Alex Seron, Consumer Insight Director for Kantar Worldpanel GiftTrak, comments: “The fact that St Valentine’s Day fell on a Sunday last year certainly contributed to the decline in flower sales, particularly for those independent shops that don’t open on a Sunday. Retailers should be more optimistic this year as St Valentine’s Day falls on a Monday and people are more likely to purchase flowers on the actual day to ensure that they are still fresh.”

For those that were fortunate enough to receive flowers from admirers last year the bunch may not have been as large as usual. The average amount spent per person on flowers declined to £15 from £18 in 2009 and £19 in 2008 – suggesting that the price of love is not what it used to be.

One factor reducing the amount spent on flowers is the increasing prominence of supermarkets in this sector. Supermarkets now sell the majority of flowers bought for the 14 February with just under 1.5 million bunches of flowers purchased at the grocery retailers last Valentine’s day.

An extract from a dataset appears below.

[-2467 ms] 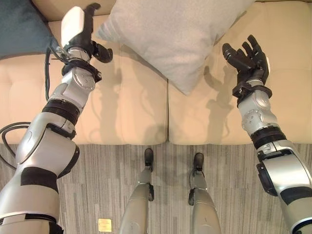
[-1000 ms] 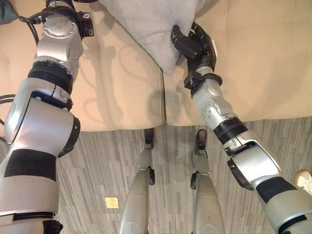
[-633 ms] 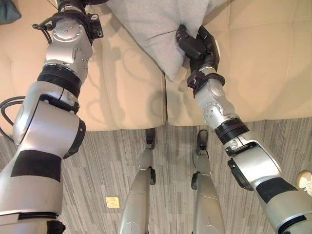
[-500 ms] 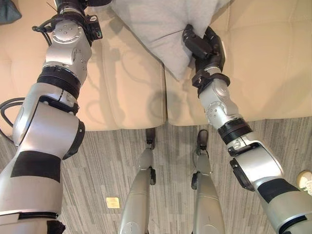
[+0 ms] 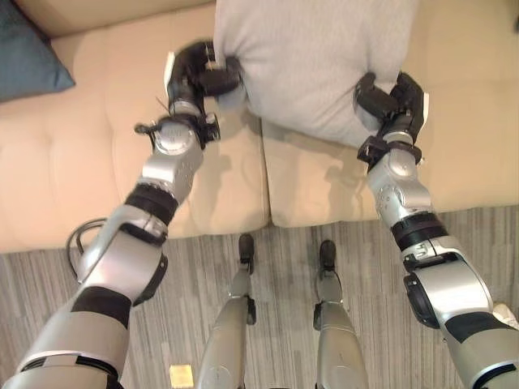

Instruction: Pick up all the scattered cushions and arrange them neatly on the sofa.

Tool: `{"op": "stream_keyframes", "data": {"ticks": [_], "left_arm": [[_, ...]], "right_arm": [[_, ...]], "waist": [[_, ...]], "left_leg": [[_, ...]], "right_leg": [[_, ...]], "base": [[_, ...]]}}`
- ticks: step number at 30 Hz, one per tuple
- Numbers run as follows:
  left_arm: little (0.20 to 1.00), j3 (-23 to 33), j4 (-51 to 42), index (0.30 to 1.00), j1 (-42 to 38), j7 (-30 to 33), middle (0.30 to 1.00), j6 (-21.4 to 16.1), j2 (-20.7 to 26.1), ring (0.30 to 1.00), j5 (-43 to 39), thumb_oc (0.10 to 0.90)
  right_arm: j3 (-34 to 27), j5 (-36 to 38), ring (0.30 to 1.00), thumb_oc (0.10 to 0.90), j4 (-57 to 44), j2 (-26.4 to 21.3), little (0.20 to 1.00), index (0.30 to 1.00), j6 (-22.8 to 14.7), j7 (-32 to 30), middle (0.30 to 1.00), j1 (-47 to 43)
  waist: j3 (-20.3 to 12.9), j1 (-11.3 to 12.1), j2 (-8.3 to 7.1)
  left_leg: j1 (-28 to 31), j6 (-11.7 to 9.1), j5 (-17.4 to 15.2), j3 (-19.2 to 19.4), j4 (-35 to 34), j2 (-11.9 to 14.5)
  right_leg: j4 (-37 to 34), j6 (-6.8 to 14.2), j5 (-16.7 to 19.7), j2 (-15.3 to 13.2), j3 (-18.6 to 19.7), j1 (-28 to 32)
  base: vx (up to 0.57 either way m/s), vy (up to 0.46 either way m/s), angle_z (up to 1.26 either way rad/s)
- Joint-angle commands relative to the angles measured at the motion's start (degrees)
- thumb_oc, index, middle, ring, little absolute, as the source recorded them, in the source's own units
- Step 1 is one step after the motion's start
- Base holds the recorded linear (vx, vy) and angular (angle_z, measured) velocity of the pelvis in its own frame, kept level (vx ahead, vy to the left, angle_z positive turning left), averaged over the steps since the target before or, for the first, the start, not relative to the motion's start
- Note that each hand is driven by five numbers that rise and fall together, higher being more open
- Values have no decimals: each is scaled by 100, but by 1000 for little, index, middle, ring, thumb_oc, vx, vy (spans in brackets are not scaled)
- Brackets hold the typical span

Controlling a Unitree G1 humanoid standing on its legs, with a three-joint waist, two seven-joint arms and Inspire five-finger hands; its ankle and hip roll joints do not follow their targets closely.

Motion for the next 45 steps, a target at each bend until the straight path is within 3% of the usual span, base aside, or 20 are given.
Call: {"op": "stream_keyframes", "data": {"ticks": [1,7,11,14,16,19,20,21,24,28,33,35,36,38,39,41,42,43,44,45], "left_arm": [[300,91,-845,300,-419,-183,300,-761,-733,300,442,400],[300,32,-1331,300,524,-242,300,-605,-840,300,828,400],[300,151,-1728,300,1336,-286,300,-537,-856,300,1156,400],[300,190,-1808,300,1520,-272,300,-515,-889,300,1278,400],[300,216,-1956,300,1561,-267,300,-498,-741,300,1513,400],[300,303,-2123,300,1720,-245,300,-491,-758,300,1601,400],[300,363,-2258,300,1833,-225,300,-514,-846,300,1679,400],[300,363,-2265,300,1845,-223,300,-511,-850,300,1683,400],[300,463,-2453,300,2044,-191,300,-487,-980,300,1758,400],[300,531,-2556,300,2228,-220,300,-456,-1006,300,1765,400],[300,478,-2286,300,2165,-206,300,-456,-1184,300,1796,400],[300,492,-2155,300,2067,-99,300,-456,-1257,300,1689,400],[300,504,-2160,300,2054,-31,300,-463,-1286,300,1717,400],[300,507,-2163,300,2052,-11,300,-461,-1325,300,1717,400],[300,482,-2181,300,2056,-18,300,-441,-1320,300,1718,400],[300,448,-2208,300,2043,-9,300,-399,-1286,300,1741,400],[300,434,-2233,300,2034,-17,300,-385,-1246,300,1749,400],[300,425,-2291,300,2053,-13,300,-370,-1153,300,1760,400],[300,424,-2294,300,2054,-12,300,-368,-1150,300,1760,400],[300,445,-2338,300,2059,20,300,-383,-1040,300,1758,400]], "right_arm": [[326,-538,300,400,-1037,284,300,300,-397,398,300,-320],[527,-1153,300,400,-1092,-55,300,300,-44,745,300,239],[389,-1769,300,400,-1390,-193,300,300,98,864,300,908],[326,-1994,300,400,-1471,-201,300,300,162,875,300,1039],[293,-2203,300,400,-1558,-215,300,300,185,815,300,1056],[264,-2223,300,400,-1729,-153,300,300,181,858,300,1186],[258,-2274,300,400,-1882,-158,300,300,129,912,300,1300],[258,-2276,300,400,-1890,-159,300,300,132,912,300,1314],[285,-2427,300,400,-2030,-274,300,300,59,967,300,1556],[241,-2450,300,400,-2073,-303,300,300,45,960,300,1769],[166,-2395,300,400,-1988,-545,300,300,-40,883,300,1985],[188,-2337,300,400,-1983,-666,300,300,-110,797,300,1993],[142,-2375,300,400,-2060,-771,300,300,-100,751,300,2023],[128,-2400,300,400,-2114,-812,300,300,-102,744,300,2052],[116,-2408,300,400,-2139,-877,300,300,-105,771,300,2041],[120,-2391,300,400,-2120,-908,300,300,-124,765,300,2013],[141,-2377,300,400,-2116,-939,300,300,-139,780,300,1979],[161,-2362,300,400,-2135,-970,300,300,-156,785,300,1939],[161,-2362,300,400,-2133,-968,300,300,-156,786,300,1938],[165,-2354,300,400,-2184,-984,300,300,-159,778,300,1907]], "waist": [[-628,75,24],[-990,137,-142],[-1439,156,-241],[-1585,157,-219],[-1644,199,-113],[-1673,176,-104],[-1742,127,-110],[-1745,131,-105],[-1790,95,-138],[-1755,-1,-137],[-1942,-57,-330],[-1926,-107,-414],[-1829,-122,-461],[-1798,-121,-461],[-1813,-72,-479],[-1814,-4,-504],[-1823,47,-509],[-1772,143,-523],[-1770,135,-526],[-1681,217,-577]], "left_leg": [[242,-225,-1151,-161,396,100],[583,-106,-1481,-177,784,70],[989,26,-1798,-165,1018,-56],[1177,97,-1886,-108,1036,-124],[1470,205,-1987,74,1036,-141],[1772,243,-2031,131,938,-150],[1947,277,-2038,160,826,-181],[1964,271,-2042,162,814,-174],[2283,320,-1964,110,498,-322],[2572,318,-1997,-4,328,-354],[2559,233,-2422,-168,822,-520],[2244,-34,-2806,53,1901,-319],[1921,-98,-2686,283,2514,6],[1827,-81,-2674,386,2578,200],[1786,-92,-2543,390,2231,435],[1706,-140,-2337,199,2007,498],[1687,-210,-2142,-4,1738,558],[1468,-376,-1619,-449,1251,833],[1485,-386,-1600,-456,1217,836],[1185,-446,-1327,-794,828,1086]], "right_leg": [[544,303,-1338,-326,91,636],[715,285,-1438,-379,87,1071],[936,339,-1556,-536,-21,1518],[1241,403,-1491,-623,-98,1521],[2002,415,-1315,-770,-457,1342],[2207,337,-1465,-708,-634,1323],[2169,176,-1750,-326,-668,1200],[2183,170,-1765,-319,-666,1203],[1752,-107,-1740,373,-885,869],[1742,-116,-1553,645,-911,292],[968,-337,-1506,902,-685,1082],[922,-427,-1619,888,-833,1415],[930,-504,-1742,811,-893,1634],[919,-531,-1818,815,-926,1745],[900,-516,-1895,825,-943,1842],[934,-523,-1932,825,-915,1847],[965,-528,-1989,853,-879,1855],[1055,-530,-2128,891,-766,1922],[1069,-537,-2141,893,-774,1921],[1146,-501,-2280,859,-647,2023]], "base": [[8,1,-10],[47,11,-5],[132,71,-2],[111,132,-1],[69,161,-1],[114,73,-29],[83,27,-23],[123,38,-18],[152,-10,-12],[175,-19,-4],[208,-101,51],[234,-134,38],[143,-24,50],[112,38,36],[140,101,13],[128,87,17],[177,167,17],[176,165,6],[236,257,2],[196,207,-26]]}}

Alex Seron, continues: “Despite the fact that supermarkets only began to dominate the St Valentine’s Day flower market in 2008 their impact has certainly been considerable. The average amount spent on all St Valentine’s Day presents in the supermarkets is under £10 and this may explain the drop in the amount spent on flowers in the last three years. Independent florists should emphasise the personal touch that their bouquets offer to distinguish themselves from the supermarkets.”

It was not only the flower market that suffered last February. Just over 11 million romantic gifts were bought last year, 16% fewer than in 2009 and continuing the decline started in 2008.